The pledge has given birth to the Dlulisa Initiative, through which Radebe aims to empower peers struggling to fellow youth.
“The Dlulisa Initiative will truly make a big difference for South Africa,” said the scholar, who has finished his first year at Havard.
Unsatisfied to focus on his own success and studies, Radebe has spent his first year overseas setting up the initiative, forming partnerships and setting organisational structures.
The strategy is to partner with companies as well as private and more privileged schools, even those that are already passing on resources, to provide a consistent stream of resources to underprivileged schools.
“We have also received several endorsements, including from Nobel Prize Laureate, Wole Soyinka,” he said.
Dlulisa translates to “pass on” or “transfer” hence it collects unused books, textbooks, study guides and dictionaries from partner private schools, companies and communities and gives them to less-privileged schools.
Back in South Africa for a few weeks, he explained how the initiative was born.
“Dlulisa is truly about the big picture of what we can do as a country.  When I was at home after my first semester at Harvard, I realised that many of my textbooks, study guides, and
stationery packs were still in my cupboard. My friends told me the same of theirs,” said the young man.
“I realised how fortunate I was as a young man from Umlazi to have been given all of these resources from my school. Without these resources, I would have never finished with eight distinctions. I might not have been a Harvard student,” he said.
He recognises that to be where he is today, it takes hard work “but it is also about luck.”
“That is why I think that every child should be given an equal playing field so that they can be the best that they can be. This is what we owe every single South African child as a country. It feels like a deep personal commitment that I think we should all undertake.”
He said this create a network of accountable South Africans who would be making a difference.
“We are building an international advocacy campaign that will take these messages of support and the growth of the system that we will see to then fundraise internationally for the initiative, to ensure that we can get every single South African child the books and resources they need,” said Radebe.
Radebe has put together a formidable team to ensure the success of the Dlulisa Initiative.

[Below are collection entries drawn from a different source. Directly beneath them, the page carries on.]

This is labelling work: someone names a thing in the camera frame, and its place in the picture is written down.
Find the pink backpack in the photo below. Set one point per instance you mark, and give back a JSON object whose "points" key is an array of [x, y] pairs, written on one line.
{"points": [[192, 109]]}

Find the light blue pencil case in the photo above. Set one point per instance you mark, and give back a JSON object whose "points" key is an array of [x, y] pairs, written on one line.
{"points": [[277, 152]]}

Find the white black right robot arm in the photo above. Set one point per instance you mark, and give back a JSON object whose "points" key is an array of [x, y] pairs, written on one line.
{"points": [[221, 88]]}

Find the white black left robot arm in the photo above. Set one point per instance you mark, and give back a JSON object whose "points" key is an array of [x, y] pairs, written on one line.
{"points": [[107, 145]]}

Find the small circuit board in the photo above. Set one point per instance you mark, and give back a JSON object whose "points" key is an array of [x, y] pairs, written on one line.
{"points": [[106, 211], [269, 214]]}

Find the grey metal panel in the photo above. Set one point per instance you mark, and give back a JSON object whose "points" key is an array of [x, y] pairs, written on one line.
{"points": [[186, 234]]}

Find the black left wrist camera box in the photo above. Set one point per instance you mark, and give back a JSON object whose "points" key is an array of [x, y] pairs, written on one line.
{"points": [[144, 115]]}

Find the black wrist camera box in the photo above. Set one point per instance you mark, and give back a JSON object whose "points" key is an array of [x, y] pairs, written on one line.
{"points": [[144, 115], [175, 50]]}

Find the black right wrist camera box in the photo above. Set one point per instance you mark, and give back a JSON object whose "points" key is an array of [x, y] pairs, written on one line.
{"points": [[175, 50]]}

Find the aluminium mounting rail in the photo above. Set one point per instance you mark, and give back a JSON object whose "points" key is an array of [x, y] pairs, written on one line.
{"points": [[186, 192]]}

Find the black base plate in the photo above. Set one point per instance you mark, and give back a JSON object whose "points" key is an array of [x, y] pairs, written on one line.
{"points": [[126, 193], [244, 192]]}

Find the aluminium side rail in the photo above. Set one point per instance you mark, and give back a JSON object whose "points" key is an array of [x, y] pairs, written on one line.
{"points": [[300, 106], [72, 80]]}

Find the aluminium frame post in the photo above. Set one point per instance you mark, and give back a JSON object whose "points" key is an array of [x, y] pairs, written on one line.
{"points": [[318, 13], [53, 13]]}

“This initiative brings together some of the most accomplished young people, I believe, in the world, and I am privileged to say I call each and every one of them my friends,” he says.
In South Africa, the team consists of former Junior Mayor of Port Elizabeth, Jess Mandel, who is hailed for improving the city’s governance structures. Another is budding philanthropist, Sibongakonke Kheswa, who helped raise millions in the CEO Sleepout to help the homeless.
In the US, there is Miles Weddle, who has a tutoring business throughout the country. Russell Reed, who started a non-profit connect the disabled to employment resources, and Katie Mulkowsky, who has conducted ground-breaking research on resource allocation in France and South Africa, are also part of the team.
“We are all very passionate about South Africa. My American friends have been deeply touched by my story about how a township boy can make it to Harvard and feel a profound conviction that we should create a system that allows more people to get here.”
Soyinka stated, “Sound initiative. Happy to endorse.”
A national debating champion and international grand champion at an essay competition while still at school, Radebe continues raking in the awards.
Recently, he was the recipient of a Civil Society/Social Cohesion Award at the SA National Youth Awards.
The graduate, whose peers already call “Mr President”, discloses an intention of entering South African politics upon completing his tertiary.
“I am not sure in what role, but I feel that my deep desire to create an equitable and fair country where all children are given access to the resources they need can only come about when I step into the political arena,” he said.
He pointed out many South African children have not given the chance to be the best that they can be.
“I am (the best I can be) today, however, because I constantly pushed myself and because I refused to give up to the status quo.”